AIM OF THE EXERCISE:
After locating the line containing "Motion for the", restate that line and each one after it exactly, through the last line of the material.

** DATA PROVIDED follows **

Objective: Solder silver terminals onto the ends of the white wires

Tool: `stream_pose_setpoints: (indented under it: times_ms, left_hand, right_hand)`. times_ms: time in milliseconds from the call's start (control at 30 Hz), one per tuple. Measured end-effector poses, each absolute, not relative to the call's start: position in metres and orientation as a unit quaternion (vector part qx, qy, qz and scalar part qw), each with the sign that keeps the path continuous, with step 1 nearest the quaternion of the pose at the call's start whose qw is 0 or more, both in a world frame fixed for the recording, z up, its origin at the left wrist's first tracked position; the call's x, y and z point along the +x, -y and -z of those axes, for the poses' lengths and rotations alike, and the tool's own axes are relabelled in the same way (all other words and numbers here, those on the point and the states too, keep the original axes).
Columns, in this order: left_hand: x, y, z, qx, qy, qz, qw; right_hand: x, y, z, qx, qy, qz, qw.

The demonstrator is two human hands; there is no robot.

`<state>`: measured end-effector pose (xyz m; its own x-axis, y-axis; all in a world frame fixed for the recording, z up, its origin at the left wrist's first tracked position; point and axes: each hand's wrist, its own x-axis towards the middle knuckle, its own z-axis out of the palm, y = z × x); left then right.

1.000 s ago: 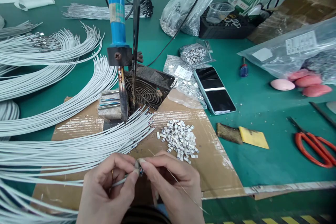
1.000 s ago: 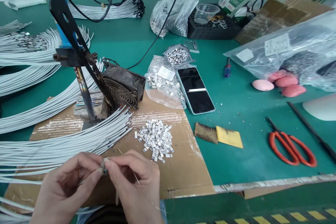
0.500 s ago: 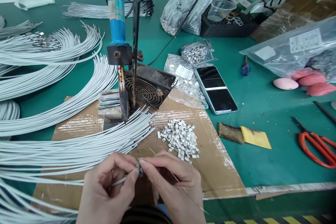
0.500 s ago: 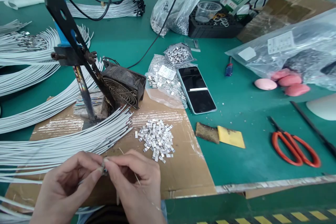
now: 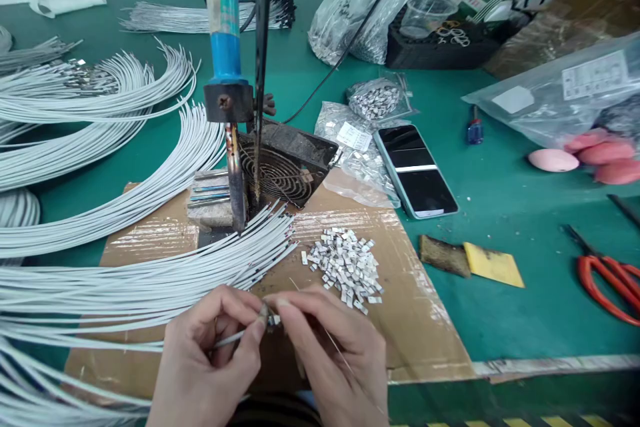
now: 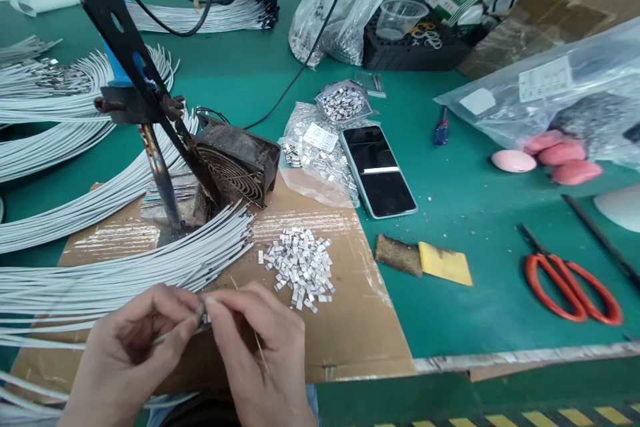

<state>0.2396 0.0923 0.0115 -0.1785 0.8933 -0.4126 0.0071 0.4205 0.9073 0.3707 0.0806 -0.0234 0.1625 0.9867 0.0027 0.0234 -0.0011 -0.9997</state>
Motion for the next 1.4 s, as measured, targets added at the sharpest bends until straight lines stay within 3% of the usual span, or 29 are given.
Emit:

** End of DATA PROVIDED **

RESPONSE TO THE EXERCISE:
Motion for the next 1.4 s, as measured, targets added at the sharpest bends until straight lines stay within 3% of the usual span, or 29 are given.
Emit:

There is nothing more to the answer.